- What needs to be done -
Copy out every line in the entries below that includes "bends".

- Data for this exercise -
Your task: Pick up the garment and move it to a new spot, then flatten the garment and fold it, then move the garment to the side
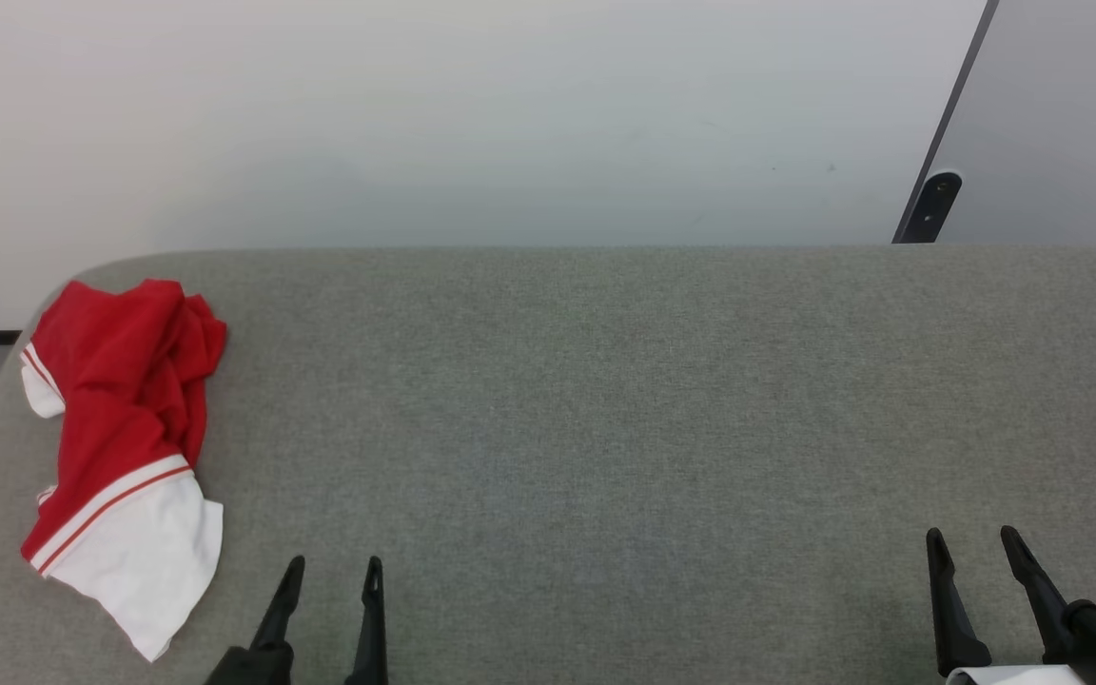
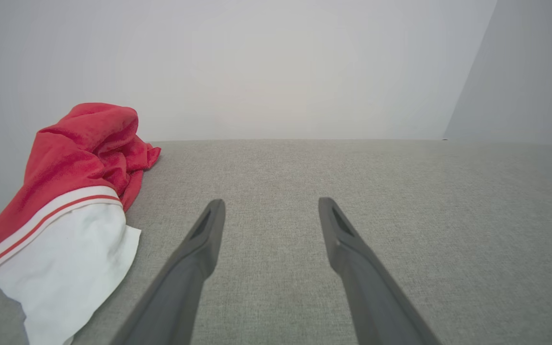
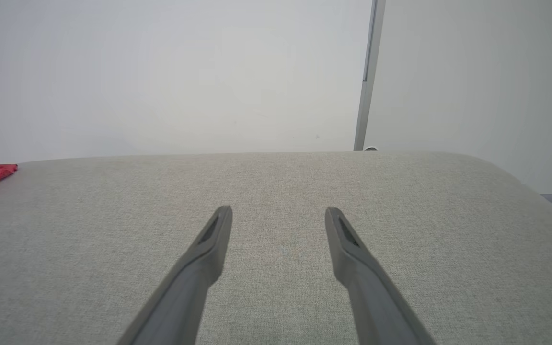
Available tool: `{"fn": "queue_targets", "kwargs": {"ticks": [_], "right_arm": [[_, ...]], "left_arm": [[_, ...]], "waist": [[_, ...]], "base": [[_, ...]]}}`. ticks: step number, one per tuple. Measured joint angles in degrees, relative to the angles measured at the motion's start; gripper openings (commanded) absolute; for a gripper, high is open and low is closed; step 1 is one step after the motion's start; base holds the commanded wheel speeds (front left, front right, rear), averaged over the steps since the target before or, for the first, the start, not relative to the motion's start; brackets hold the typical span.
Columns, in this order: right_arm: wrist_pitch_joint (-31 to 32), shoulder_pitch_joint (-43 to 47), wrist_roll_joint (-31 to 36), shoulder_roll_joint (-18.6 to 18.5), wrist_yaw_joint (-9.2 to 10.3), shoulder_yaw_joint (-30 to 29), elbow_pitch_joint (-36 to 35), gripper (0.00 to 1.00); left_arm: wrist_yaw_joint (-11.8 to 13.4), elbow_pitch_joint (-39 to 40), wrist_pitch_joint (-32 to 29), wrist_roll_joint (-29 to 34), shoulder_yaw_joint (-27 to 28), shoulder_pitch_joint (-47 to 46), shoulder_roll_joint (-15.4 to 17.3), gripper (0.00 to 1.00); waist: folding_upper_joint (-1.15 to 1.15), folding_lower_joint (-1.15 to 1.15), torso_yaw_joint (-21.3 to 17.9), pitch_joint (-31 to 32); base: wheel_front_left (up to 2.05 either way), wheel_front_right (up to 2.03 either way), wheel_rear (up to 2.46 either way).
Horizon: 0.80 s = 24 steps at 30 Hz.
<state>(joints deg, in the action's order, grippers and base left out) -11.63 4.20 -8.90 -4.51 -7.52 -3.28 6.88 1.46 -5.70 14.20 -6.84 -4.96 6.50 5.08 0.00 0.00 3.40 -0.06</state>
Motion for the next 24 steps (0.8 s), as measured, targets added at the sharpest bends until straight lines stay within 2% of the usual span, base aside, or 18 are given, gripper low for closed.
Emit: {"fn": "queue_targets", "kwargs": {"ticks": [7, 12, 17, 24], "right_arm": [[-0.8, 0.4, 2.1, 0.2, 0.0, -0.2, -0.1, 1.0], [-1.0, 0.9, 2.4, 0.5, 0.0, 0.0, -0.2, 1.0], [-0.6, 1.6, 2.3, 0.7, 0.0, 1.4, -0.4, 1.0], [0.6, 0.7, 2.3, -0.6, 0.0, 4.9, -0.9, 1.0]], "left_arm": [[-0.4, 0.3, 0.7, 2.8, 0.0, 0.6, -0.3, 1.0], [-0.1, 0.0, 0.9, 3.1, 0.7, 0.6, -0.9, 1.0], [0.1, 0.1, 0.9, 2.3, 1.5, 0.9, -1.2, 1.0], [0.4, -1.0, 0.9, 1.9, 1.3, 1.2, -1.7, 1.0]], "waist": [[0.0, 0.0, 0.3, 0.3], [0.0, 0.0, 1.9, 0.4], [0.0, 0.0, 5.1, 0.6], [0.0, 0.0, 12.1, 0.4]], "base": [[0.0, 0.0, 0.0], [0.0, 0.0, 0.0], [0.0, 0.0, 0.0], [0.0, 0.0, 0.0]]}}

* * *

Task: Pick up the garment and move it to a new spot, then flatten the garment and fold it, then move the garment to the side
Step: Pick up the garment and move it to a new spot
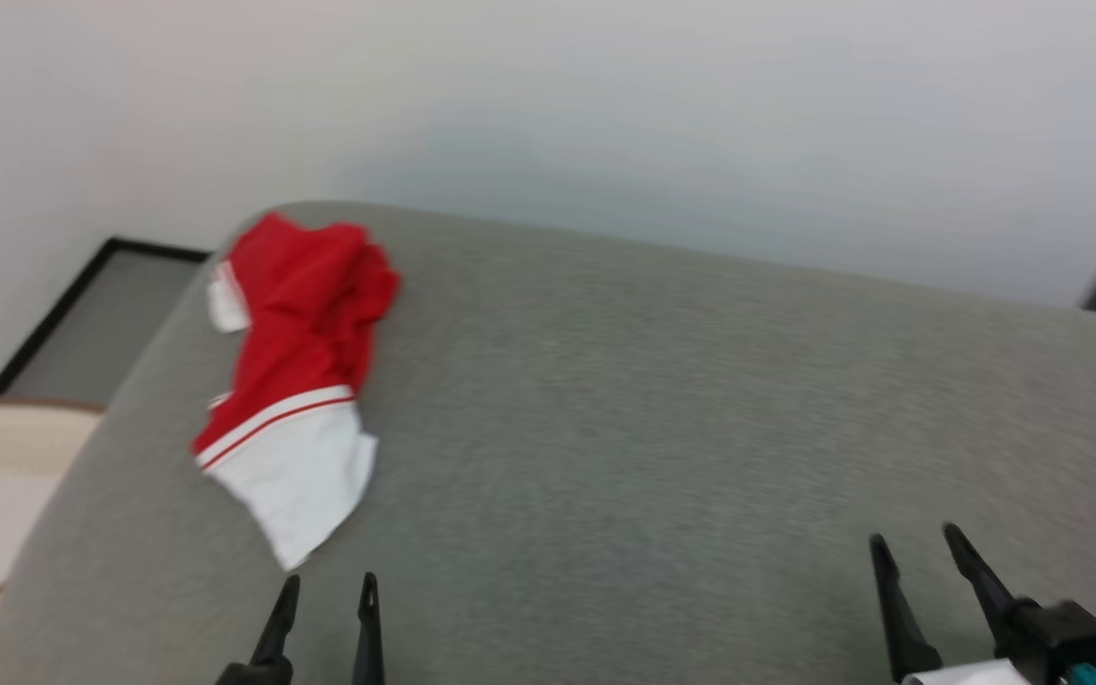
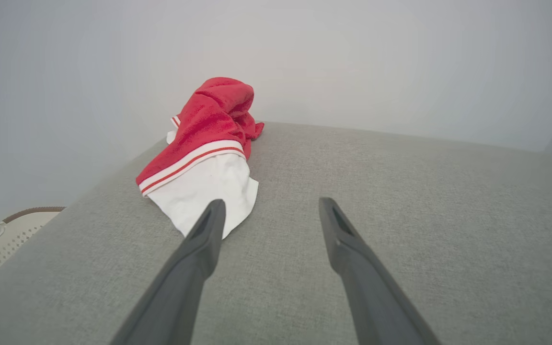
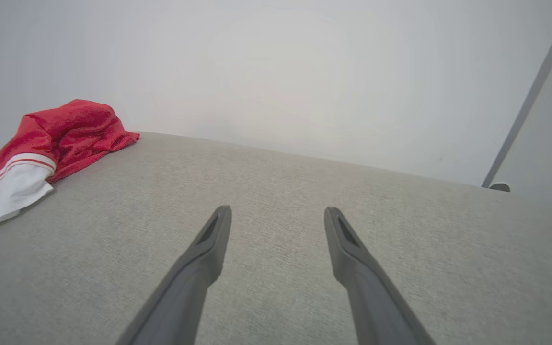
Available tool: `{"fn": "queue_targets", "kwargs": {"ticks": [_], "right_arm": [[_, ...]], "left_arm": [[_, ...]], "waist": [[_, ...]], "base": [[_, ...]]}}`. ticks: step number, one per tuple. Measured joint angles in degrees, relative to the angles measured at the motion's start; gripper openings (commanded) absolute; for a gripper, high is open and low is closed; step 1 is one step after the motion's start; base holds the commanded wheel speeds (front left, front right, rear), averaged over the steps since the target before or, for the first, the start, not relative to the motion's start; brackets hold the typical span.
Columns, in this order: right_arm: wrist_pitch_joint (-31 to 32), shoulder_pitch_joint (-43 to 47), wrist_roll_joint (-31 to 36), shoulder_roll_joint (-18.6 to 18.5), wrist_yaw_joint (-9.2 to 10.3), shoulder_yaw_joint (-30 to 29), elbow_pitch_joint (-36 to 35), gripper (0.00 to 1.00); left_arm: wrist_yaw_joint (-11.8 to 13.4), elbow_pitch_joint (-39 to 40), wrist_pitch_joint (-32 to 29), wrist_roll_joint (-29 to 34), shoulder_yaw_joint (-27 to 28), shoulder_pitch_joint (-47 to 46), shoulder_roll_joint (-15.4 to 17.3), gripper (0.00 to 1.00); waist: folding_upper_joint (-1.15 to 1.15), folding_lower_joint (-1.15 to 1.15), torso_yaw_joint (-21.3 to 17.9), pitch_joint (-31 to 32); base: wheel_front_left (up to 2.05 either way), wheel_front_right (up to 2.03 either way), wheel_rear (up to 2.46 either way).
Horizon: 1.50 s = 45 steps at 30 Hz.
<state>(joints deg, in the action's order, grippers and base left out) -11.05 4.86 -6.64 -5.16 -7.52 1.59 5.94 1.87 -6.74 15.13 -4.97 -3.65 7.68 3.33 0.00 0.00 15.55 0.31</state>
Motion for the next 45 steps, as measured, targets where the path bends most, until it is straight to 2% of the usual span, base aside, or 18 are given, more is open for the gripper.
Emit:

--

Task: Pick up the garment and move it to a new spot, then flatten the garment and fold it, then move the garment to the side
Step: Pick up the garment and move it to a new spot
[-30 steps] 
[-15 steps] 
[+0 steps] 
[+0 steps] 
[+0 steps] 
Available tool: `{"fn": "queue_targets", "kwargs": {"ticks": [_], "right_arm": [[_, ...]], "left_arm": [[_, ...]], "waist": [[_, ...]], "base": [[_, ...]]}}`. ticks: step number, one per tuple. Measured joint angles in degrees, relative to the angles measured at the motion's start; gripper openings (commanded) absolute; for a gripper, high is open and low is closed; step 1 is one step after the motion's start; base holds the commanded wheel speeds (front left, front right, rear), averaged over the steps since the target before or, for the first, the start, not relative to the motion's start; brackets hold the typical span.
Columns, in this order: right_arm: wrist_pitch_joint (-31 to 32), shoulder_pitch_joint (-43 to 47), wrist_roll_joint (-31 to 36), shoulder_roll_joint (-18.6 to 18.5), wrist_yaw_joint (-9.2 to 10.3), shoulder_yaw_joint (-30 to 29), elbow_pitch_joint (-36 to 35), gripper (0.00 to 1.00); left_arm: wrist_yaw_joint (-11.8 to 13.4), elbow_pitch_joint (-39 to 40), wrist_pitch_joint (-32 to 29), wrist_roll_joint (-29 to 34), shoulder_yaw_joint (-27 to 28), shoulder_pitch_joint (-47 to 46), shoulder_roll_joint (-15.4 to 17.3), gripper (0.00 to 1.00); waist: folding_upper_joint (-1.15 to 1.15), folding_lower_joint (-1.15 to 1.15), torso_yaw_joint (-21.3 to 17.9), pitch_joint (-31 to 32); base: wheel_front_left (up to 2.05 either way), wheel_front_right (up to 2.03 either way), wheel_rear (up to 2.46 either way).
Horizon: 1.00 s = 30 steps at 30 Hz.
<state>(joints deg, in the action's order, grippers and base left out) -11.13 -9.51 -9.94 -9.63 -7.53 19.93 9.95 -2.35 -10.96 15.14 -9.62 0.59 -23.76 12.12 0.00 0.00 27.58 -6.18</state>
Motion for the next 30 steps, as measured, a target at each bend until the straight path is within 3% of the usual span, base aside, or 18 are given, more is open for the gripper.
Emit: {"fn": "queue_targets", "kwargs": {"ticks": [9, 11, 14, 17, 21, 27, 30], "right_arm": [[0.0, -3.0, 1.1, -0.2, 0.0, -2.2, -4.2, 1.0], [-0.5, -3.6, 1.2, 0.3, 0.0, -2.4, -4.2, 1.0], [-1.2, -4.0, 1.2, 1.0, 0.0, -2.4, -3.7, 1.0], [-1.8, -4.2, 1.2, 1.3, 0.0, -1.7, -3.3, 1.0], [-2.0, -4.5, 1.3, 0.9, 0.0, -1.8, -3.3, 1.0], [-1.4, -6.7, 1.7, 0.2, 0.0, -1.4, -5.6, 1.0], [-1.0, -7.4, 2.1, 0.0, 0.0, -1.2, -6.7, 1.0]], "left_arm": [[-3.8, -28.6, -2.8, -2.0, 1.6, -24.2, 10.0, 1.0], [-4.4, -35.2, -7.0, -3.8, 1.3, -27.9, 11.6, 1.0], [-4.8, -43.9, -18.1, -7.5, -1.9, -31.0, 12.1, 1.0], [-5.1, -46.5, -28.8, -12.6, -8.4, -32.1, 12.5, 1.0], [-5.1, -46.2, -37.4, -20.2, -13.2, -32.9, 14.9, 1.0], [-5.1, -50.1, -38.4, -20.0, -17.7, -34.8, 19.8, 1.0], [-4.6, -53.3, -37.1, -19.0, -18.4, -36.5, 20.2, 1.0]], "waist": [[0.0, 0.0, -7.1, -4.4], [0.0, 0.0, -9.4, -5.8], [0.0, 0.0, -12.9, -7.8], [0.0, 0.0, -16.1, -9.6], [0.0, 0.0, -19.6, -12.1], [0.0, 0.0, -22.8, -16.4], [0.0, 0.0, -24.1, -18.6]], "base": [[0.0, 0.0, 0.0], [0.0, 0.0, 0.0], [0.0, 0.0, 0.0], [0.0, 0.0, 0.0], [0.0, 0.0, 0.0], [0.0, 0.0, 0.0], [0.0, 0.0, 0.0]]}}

- Response -
Motion for the next 24 steps (0.8 s), as measured, targets added at the sharpest bends until straight lines stay within 2% of the usual span, base aside, or 18 are given, gripper low for closed.
Motion for the next 45 steps, as measured, targets where the path bends most, until it is straight to 2% of the usual span, base aside, or 18 are given, more is open for the gripper.

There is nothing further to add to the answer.